▶ Problem requirements:
Within the records below, reproduce without change the lines from the line that has "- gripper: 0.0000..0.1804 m" through the line that has "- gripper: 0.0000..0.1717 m", and only those.

Items from a dataset
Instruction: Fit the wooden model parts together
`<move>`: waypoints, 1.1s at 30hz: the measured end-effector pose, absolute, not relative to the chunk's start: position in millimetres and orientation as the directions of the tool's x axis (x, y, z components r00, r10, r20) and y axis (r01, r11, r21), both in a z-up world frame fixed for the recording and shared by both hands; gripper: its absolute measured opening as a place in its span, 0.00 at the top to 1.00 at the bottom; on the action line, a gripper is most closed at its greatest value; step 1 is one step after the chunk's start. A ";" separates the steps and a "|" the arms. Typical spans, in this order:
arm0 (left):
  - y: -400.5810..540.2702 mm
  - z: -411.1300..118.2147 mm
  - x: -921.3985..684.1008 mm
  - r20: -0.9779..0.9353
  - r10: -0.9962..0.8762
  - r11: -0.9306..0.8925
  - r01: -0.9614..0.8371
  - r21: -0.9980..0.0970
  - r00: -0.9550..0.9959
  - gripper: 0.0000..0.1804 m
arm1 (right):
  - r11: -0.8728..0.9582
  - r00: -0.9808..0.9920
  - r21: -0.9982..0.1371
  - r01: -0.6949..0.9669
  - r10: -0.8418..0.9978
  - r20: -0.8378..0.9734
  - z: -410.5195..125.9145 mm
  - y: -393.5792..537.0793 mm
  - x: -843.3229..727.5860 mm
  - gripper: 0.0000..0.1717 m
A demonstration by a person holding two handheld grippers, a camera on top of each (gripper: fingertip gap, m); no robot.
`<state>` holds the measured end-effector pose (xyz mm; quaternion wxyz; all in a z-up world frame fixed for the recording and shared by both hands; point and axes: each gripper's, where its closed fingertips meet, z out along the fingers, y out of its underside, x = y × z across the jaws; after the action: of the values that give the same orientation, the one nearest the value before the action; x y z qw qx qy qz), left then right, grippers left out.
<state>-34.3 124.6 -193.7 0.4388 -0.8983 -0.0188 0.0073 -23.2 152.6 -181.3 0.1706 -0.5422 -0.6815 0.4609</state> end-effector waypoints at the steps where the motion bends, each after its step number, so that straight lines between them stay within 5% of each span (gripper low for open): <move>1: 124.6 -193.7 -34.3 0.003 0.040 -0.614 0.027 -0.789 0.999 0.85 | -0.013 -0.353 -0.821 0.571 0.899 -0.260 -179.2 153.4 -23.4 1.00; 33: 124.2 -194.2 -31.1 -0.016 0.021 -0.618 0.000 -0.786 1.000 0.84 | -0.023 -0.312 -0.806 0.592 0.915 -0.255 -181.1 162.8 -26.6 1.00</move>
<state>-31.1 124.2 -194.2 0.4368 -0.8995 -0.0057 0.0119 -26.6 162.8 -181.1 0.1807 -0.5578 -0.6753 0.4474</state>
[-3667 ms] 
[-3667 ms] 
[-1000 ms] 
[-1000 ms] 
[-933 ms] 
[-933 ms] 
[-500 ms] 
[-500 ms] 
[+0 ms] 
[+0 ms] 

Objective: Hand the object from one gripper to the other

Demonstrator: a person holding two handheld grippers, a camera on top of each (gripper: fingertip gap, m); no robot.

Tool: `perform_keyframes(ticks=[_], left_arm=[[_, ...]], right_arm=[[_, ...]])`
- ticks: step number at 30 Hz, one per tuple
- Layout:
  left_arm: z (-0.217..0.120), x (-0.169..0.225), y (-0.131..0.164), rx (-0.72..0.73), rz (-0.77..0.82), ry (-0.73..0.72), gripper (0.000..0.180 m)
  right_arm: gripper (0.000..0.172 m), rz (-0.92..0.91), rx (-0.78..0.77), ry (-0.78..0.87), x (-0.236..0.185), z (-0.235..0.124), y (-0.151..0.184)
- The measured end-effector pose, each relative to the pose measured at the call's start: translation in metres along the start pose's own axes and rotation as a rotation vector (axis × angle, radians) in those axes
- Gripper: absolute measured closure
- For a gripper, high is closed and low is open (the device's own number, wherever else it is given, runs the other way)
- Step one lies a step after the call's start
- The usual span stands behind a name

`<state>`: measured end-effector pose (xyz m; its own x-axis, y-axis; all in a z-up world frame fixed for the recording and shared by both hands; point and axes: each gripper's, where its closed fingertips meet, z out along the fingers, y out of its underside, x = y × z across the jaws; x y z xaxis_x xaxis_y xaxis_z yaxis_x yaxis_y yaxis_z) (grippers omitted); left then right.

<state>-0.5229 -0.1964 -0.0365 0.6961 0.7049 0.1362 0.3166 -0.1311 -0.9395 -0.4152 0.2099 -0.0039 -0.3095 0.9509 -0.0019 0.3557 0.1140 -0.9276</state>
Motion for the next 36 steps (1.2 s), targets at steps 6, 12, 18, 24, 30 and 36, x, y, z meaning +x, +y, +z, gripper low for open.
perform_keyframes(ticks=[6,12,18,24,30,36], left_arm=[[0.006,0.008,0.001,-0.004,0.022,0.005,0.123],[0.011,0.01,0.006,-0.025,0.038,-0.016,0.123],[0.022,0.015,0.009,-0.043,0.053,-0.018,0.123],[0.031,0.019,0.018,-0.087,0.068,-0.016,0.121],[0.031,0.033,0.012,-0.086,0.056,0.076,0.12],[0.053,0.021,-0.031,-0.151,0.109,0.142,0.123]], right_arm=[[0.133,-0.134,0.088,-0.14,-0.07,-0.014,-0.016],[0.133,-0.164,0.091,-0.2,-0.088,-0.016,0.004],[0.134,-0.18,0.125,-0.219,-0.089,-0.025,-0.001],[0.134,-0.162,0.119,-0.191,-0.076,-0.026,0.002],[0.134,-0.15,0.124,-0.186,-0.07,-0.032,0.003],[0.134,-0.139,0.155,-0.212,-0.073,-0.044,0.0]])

▶ Solution for this exercise:
  - gripper: 0.0000..0.1804 m
arm1 (right):
  - r11: -0.8728..0.9582
  - r00: -0.9808..0.9920
  - r21: -0.9982..0.1371
  - r01: -0.6949..0.9669
  - r10: -0.8418..0.9978
  - r20: -0.8378..0.9734
  - z: -410.5195..125.9145 mm
  - y: -393.5792..537.0793 mm
  - x: -843.3229..727.5860 mm
  - gripper: 0.0000..0.1717 m

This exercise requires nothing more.